2. Intentionally Defective Grantor Trust. Such a trust allows parents to reduce their taxable estate, while also permitting the availability of future controls by allowing the parents to reacquire the property of the trust at a later time. Additionally, the taxable estate can be further reduced by parents paying the IDGT’s income taxes.
3. Grantor Retained Annuity Trust. This vessel reduces parents’ taxable estate while providing such parents with a fixed payment of future monies for a defined period of time to fund their lives.
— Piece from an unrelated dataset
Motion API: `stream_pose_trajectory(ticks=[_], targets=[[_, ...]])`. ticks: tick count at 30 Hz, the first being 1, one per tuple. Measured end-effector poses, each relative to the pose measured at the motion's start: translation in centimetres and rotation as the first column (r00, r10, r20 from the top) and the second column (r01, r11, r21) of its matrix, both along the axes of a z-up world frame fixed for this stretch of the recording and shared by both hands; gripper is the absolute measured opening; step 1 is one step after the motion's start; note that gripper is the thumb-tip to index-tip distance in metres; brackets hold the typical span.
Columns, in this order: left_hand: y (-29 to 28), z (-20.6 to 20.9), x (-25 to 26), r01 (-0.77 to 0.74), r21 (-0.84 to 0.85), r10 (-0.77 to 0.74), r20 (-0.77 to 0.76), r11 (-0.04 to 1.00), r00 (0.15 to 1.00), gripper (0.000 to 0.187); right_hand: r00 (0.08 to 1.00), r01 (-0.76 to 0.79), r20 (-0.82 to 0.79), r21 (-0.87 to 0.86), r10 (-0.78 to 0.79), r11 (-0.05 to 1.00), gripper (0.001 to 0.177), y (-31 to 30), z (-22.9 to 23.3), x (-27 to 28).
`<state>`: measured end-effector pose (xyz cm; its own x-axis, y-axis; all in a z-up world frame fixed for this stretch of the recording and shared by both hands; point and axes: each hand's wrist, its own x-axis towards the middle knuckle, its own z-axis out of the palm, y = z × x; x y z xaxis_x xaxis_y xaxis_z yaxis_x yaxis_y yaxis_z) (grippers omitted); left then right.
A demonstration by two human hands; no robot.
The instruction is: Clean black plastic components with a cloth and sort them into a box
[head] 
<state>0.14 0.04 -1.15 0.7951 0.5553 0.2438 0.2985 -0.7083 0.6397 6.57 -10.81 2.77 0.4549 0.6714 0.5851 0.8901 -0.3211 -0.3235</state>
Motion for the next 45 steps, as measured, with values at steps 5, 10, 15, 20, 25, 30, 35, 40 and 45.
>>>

4. Qualified Personal Residence Trust. An appropriate vessel where the real estate is a second residence (e.g. summer home). By transferring the residence into this trust, the future appreciation of the property freezes its fair market value at its then fair market value for tax purposes, and the parents can nonetheless continue to use the real estate for the remainder of their lives.
5. Spendthrift Trust. The perfect vessel when transferring real estate to someone who cannot control their spending. This trust protects the real estate from the beneficiaries’ creditors, but permits the beneficiaries (and unfortunately their creditors) access to income.
In order to preserve the step-up-in-basis (i.e., avoidance of capital gains tax), which is available only where an investment is held until the purchasers’ demise, the provisions of any trust funded by the strategic gifting of interests in real estate must include a power of appointment. As to savings, New Yorkers who do not benefit from a step-up-in-basis can experience a capital gains tax rate of up to 31.5% when combined with the federal capital gains tax. However, a properly drafted power of appointment will allow the trustee, often the children, to decide at a later time whether to keep the assets in the trust, thereby minimizing the taxable estate, or to elect to have the assets counted in the taxable estate and preserve the step-up in basis. The availability to have this decision-making option closer to the date of demise is necessitated because future predictions are often terrible concerning the future valuation of overall estate assets, future estate tax exemptions, overall estate tax law/regulation and future capital gains tax exposure. Yet, one cannot wait until the eve of death to employ their transfer vessel. Instead, it must be done as soon as possible with the option to modify it as facts change.
When an owner of a portfolio of real estate is interested in protecting their portfolio from the costs of long-term healthcare (care cost over $12,000 per month in 2017), parents should consider the following:
1. Obtaining long-term care insurance.
2. Timing the transfer, whether by a straight gift or a gift to the parents’ trust, because there is a five-year look-back on transfers from the date of an application for Medicaid.
3. If transferring to a trust, ensure that there is absolutely no reasonable circumstance by which the parent, who needs long-term care, can regain control over the gifted real estate.
4. To hedge against the risk that the parent needs long-term healthcare within the five-year look-back period, but no longer has adequate assets to pay for such care, due to the transfer of assets, a Medicaid trust should include a power of appointment, which will allow the parent to functionally revoke an irrevocable trust by way of permitting the parent to change the trustee and/or beneficiaries in the event that such party will not consent to a revocation of the trust.
Andrew M. Lieb, Esq., MPH, is the managing attorney of Lieb at Law P.C. and is a contributing writer for Behind the Hedges.